(Stored data entries)
#####
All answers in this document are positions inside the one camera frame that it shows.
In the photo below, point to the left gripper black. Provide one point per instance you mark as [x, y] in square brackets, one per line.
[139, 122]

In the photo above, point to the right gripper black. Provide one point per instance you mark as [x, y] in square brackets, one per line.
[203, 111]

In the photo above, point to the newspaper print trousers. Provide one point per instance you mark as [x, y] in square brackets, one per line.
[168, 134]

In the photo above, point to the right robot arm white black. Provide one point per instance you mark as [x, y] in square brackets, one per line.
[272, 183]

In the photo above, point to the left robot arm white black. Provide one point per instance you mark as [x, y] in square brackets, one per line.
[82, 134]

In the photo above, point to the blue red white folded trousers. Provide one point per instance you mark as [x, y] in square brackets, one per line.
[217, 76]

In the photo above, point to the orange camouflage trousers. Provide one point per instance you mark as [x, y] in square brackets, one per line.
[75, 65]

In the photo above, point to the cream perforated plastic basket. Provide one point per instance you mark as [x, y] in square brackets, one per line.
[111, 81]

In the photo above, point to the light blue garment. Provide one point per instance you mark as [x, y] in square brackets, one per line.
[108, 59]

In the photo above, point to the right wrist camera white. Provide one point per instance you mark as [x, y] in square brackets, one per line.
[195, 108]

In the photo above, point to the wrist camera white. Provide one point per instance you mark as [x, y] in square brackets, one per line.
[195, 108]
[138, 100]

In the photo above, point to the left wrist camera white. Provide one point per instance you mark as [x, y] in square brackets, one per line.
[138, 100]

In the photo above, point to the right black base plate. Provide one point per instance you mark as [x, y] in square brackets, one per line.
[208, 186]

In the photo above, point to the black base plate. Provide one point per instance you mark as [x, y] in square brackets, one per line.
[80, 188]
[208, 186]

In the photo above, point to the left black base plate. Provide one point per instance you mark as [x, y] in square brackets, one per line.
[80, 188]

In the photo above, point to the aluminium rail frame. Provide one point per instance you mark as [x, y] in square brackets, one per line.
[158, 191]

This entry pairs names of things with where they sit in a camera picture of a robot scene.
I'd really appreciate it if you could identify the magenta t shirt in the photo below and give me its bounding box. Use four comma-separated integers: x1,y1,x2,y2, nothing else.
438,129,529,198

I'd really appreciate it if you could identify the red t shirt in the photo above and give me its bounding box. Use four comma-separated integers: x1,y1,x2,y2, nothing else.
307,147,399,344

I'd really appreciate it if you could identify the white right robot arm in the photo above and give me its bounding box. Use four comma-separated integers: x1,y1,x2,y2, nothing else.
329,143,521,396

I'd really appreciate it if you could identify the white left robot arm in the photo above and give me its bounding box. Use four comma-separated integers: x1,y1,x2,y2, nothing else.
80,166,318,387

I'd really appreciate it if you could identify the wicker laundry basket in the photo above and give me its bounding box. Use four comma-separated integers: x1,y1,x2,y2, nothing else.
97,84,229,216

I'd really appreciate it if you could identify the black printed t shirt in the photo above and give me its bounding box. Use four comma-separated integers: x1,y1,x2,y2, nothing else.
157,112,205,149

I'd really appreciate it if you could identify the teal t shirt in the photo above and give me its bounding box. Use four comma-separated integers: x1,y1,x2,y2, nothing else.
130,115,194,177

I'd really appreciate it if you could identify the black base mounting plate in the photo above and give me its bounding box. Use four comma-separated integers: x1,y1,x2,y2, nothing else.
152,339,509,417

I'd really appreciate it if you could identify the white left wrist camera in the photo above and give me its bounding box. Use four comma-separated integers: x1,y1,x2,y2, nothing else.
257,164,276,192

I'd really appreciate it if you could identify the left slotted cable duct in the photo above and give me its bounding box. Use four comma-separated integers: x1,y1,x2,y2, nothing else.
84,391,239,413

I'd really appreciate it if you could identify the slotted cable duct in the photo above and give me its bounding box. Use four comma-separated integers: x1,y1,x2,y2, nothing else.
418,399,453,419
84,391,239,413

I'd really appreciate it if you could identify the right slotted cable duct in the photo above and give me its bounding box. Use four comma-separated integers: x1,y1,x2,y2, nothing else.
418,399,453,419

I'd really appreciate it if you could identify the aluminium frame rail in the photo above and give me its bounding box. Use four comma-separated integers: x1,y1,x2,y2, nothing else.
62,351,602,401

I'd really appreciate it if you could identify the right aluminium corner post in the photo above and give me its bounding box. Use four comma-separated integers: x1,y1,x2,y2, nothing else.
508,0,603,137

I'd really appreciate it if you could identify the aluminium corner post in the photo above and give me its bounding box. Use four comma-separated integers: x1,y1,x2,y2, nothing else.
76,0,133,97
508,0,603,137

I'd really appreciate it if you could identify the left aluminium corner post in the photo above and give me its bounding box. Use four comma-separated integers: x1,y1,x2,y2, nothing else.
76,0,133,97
#####
Print from the line containing "the aluminium corner" to the last line above, exactly as written.

### [WRITTEN ANSWER]
I'd really appreciate it if you could identify the aluminium corner post in the photo above and give me its bounding box. Use four comma-separated integers: x1,y1,x2,y2, nothing else.
76,0,133,97
508,0,603,137

I'd really appreciate it if you could identify the left aluminium corner post in the photo above and give me its bounding box. Use four comma-separated integers: x1,y1,x2,y2, nothing else.
76,0,133,97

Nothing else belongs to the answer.